(Beginning of DATA EXTRACT)

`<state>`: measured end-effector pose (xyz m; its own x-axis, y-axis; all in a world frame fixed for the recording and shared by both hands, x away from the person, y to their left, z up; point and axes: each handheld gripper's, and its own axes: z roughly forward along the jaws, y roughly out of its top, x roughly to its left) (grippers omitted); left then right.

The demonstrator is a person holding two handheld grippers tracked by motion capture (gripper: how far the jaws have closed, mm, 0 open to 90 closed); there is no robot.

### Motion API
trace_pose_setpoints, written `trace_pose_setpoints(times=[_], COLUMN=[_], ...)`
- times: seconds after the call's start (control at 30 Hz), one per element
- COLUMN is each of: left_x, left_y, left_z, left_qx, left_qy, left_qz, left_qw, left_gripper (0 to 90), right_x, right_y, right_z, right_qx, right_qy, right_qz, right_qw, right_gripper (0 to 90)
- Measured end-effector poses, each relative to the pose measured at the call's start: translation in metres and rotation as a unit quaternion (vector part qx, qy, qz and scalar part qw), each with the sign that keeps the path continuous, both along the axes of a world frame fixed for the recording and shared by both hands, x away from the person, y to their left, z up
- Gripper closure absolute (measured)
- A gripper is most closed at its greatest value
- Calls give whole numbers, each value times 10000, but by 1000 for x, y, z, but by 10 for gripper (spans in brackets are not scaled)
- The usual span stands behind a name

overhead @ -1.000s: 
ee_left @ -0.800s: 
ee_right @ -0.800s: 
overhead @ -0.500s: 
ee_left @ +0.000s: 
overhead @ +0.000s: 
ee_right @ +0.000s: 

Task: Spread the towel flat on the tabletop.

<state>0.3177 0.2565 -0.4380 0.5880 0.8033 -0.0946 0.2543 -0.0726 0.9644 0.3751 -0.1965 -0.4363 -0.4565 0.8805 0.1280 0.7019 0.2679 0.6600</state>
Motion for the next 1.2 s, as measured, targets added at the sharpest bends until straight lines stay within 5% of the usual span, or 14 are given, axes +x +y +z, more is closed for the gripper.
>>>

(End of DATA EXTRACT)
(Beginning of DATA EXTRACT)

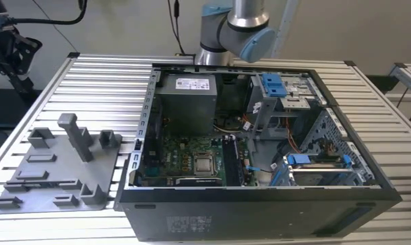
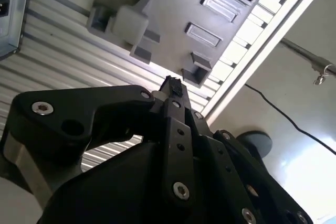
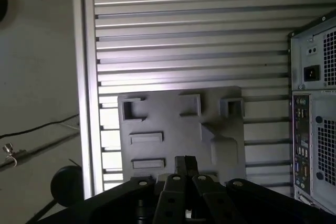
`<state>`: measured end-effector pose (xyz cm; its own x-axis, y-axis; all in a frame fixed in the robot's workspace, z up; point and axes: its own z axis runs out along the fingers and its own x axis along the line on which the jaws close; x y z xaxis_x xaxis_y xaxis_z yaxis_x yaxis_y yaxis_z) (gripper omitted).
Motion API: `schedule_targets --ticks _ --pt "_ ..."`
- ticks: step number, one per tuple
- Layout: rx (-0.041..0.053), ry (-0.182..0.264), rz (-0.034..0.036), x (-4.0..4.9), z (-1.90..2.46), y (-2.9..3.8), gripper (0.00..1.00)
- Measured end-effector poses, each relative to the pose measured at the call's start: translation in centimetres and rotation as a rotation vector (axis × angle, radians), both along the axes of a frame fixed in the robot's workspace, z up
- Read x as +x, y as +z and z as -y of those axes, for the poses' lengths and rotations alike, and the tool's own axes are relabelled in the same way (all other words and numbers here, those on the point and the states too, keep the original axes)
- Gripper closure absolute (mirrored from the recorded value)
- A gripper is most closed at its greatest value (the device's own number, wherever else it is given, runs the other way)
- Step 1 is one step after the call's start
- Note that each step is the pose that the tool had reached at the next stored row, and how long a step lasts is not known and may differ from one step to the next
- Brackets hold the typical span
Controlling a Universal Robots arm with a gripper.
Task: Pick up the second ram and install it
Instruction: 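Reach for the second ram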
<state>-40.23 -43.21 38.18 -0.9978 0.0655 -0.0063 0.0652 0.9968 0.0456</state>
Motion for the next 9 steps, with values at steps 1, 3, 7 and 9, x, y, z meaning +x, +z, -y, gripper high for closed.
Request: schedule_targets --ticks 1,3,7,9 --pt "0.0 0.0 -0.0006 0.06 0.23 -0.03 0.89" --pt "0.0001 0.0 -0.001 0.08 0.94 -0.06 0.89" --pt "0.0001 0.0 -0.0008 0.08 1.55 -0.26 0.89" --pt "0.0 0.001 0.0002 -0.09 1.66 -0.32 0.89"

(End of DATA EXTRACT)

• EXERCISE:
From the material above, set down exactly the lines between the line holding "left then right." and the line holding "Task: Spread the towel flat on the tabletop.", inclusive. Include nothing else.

• OUTPUT BELOW:
`<state>`: measured end-effector pose (xyz m; its own x-axis, y-axis; all in a world frame fixed for the recording and shared by both hands, x away from the person, y to their left, z up; point and axes: each handheld gripper's, and its own axes: z roughly forward along the jaws, y roughly out of its top, x roughly to its left) (grippers omitted); left then right.

The demonstrator is a person holding two handheld grippers tracked by motion capture (gripper: how far the jaws have closed, mm, 0 open to 90 closed); there is no robot.

### Motion API
trace_pose_setpoints, written `trace_pose_setpoints(times=[_], COLUMN=[_], ...)`
- times: seconds after the call's start (control at 30 Hz), one per element
- COLUMN is each of: left_x, left_y, left_z, left_qx, left_qy, left_qz, left_qw, left_gripper (0 to 90), right_x, right_y, right_z, right_qx, right_qy, right_qz, right_qw, right_gripper (0 to 90)
- Measured end-effector poses, each relative to the pose measured at the call's start: translation in metres and rotation as a unit quaternion (vector part qx, qy, qz and scalar part qw), each with the sign that keeps the path continuous, both along the axes of a world frame fixed for the recording and shared by both hands, x away from the person, y to their left, z up
- Gripper closure absolute (measured)
- A gripper is most closed at its greatest value
- Calls give whole numbers, each value times 10000, but by 1000 for x, y, z, but by 10 for gripper (spans in brackets are not scaled)
- The usual span stands behind a name

overhead @ -1.000s: 
ee_left @ -0.800s: 
ee_right @ -0.800s: 
overhead @ -0.500s: 
ee_left @ +0.000s: 
overhead @ +0.000s: 
ee_right @ +0.000s: 

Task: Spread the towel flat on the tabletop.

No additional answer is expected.